> **Task to complete**
Could you retype every line of the data underneath without altering anything?

> **Supplied material**
%%

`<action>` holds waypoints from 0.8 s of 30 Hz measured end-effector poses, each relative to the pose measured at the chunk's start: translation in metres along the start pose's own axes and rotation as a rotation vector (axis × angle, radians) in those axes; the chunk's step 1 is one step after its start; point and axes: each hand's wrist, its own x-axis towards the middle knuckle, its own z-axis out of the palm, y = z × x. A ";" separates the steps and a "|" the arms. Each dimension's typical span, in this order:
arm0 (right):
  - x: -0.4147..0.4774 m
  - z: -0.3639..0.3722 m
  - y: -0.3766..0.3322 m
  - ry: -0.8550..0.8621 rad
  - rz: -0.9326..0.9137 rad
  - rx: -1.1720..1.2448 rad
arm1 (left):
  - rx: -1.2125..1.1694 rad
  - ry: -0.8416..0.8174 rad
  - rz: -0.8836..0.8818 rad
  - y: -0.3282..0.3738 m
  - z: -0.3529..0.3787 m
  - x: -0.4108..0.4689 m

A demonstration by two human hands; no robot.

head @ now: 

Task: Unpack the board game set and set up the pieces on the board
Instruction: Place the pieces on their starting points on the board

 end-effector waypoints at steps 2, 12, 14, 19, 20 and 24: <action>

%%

> **Reply**
`<action>` holds waypoints from 0.8 s of 30 Hz measured end-effector poses, each relative to the pose measured at the chunk's start: translation in metres along the start pose's own axes and rotation as a rotation vector (axis × angle, radians) in those axes; the chunk's step 1 is one step after its start; point and axes: each hand's wrist, its own x-axis towards the middle knuckle, its own z-axis out of the palm, y = z × x. A ";" separates the steps and a "|" the arms. Each dimension's typical span, in this order:
arm0 (right):
  - x: -0.4147..0.4774 m
  - z: -0.3639..0.3722 m
  - y: -0.3766..0.3322 m
  - ry: -0.8550..0.8621 rad
  - rz: -0.9326..0.9137 rad
  - rx: -1.1720..1.2448 rad
arm1 (left):
  - rx: -1.2125..1.1694 rad
  - ry: -0.8416..0.8174 rad
  - rz: -0.8836..0.8818 rad
  - y: -0.3282..0.3738 m
  - z: -0.3529..0.3787 m
  - x: -0.4108..0.4689 m

A demonstration by two human hands; no robot.

head @ now: 

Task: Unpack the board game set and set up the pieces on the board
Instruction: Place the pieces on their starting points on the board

 end-effector waypoints at steps 2, 12, 14, 19, 20 and 24: <action>

The complete answer has been presented.